Copy nothing but the lines below running from the line containing "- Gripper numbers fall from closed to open" through the line containing "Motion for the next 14", both end lines included.

● **RECORDS TO PROCESS**
* * *

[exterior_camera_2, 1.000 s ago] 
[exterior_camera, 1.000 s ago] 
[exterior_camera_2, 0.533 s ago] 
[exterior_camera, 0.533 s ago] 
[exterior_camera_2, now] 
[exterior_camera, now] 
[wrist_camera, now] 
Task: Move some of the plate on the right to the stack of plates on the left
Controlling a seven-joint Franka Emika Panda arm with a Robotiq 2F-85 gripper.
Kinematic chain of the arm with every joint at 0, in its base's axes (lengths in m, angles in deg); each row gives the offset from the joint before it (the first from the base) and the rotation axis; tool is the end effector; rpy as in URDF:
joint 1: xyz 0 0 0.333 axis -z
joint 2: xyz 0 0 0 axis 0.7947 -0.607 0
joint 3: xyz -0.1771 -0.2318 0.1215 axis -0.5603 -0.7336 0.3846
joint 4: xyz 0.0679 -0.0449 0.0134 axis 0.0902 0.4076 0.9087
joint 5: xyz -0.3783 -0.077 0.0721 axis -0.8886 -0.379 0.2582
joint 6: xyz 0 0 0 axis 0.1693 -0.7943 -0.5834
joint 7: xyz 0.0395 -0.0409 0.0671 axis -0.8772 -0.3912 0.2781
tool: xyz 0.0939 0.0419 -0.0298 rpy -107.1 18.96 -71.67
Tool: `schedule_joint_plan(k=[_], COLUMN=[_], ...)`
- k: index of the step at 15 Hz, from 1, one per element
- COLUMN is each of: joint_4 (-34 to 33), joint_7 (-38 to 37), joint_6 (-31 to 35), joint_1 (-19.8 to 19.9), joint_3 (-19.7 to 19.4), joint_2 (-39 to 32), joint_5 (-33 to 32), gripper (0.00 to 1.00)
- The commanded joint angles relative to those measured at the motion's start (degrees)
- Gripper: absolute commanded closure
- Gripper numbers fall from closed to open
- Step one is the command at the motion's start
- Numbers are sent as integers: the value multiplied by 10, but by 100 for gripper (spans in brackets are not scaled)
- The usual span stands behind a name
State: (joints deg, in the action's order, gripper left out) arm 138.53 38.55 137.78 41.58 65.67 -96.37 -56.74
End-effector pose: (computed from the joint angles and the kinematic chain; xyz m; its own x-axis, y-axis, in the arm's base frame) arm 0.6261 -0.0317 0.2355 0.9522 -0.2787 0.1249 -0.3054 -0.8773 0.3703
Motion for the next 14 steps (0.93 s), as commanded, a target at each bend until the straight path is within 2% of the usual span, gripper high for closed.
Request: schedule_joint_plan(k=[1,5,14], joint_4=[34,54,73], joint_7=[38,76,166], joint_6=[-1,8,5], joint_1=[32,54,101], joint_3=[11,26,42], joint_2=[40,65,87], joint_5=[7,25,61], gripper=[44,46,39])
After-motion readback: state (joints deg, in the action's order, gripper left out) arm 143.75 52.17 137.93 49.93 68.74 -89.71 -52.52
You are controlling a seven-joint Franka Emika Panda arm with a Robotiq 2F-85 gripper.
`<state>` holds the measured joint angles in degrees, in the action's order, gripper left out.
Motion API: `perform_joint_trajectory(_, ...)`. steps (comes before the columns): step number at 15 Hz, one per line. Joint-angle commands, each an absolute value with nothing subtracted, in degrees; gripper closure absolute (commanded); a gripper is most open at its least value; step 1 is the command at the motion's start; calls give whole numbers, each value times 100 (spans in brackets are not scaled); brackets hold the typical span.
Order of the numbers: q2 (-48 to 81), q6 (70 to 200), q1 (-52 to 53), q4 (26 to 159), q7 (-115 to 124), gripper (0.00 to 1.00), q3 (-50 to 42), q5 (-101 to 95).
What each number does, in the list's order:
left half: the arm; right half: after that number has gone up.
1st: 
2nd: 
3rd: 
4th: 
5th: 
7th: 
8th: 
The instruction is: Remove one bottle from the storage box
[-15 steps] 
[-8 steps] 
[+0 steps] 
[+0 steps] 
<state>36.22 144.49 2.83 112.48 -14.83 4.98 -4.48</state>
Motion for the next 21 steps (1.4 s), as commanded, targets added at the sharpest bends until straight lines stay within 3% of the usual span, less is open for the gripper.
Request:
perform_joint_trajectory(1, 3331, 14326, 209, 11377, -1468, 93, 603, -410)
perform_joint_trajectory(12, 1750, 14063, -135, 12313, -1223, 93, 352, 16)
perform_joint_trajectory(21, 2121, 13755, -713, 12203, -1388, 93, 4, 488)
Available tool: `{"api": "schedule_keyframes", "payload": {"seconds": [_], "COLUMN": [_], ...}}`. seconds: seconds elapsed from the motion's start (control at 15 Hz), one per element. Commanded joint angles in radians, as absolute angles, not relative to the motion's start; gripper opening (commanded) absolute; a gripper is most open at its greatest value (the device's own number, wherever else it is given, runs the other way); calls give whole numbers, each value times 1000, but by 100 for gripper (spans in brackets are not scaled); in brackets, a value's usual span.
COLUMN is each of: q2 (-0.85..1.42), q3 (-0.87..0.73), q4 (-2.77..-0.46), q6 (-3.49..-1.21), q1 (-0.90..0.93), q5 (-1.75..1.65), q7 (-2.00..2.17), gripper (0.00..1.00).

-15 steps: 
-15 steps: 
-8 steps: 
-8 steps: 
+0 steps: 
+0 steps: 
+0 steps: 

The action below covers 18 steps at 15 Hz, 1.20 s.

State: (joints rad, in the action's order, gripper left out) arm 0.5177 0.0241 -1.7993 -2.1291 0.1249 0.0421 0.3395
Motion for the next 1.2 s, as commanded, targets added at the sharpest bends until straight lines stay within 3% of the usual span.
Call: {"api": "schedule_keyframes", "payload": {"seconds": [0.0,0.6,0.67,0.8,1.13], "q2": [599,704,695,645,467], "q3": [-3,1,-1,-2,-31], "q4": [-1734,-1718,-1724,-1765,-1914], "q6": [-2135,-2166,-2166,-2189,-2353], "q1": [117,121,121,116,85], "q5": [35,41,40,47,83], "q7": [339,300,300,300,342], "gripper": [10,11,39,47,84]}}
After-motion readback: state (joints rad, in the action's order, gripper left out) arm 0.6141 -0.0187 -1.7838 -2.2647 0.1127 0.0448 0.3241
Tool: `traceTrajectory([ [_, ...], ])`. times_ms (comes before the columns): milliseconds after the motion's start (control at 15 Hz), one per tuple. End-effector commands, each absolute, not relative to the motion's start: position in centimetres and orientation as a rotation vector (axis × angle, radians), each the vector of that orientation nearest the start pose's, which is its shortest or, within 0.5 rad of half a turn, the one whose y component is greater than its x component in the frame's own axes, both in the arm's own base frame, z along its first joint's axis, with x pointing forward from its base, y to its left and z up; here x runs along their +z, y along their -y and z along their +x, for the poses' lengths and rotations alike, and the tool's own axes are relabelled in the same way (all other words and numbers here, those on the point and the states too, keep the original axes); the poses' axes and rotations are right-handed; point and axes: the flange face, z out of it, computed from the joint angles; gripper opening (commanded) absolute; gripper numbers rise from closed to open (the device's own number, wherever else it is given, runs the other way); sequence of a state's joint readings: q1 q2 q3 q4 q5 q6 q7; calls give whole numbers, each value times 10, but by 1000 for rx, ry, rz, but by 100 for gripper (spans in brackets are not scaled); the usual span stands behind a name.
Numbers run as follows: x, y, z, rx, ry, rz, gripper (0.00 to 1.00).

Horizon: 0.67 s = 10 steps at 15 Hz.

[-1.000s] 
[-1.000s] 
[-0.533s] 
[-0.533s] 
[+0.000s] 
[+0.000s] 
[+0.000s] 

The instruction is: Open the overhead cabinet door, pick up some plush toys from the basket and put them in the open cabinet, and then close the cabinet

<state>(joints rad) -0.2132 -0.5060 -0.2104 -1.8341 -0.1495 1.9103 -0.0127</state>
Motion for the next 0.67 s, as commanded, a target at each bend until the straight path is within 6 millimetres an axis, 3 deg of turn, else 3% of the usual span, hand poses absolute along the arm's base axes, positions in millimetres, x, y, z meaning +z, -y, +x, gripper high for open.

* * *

● **WRITTEN SOLUTION**
- Gripper numbers fall from closed to open
- Step one is the command at the motion's start
- Numbers are sent as integers: the value multiplied by 10, but by 100 for gripper (spans in brackets are not scaled)
- The usual span stands behind a name
State: (joints deg, in the action's order, gripper left out) arm 138.53 38.55 137.78 41.58 65.67 -96.37 -56.74
End-effector pose: (computed from the joint angles and the kinematic chain; xyz m; its own x-axis, y-axis, in the arm's base frame) arm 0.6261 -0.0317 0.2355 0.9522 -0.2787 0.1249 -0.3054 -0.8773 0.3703
Motion for the next 14 steps (0.93 s), as commanded, a target at each bend until the straight path is within 2% of the usual span, gripper high for closed.

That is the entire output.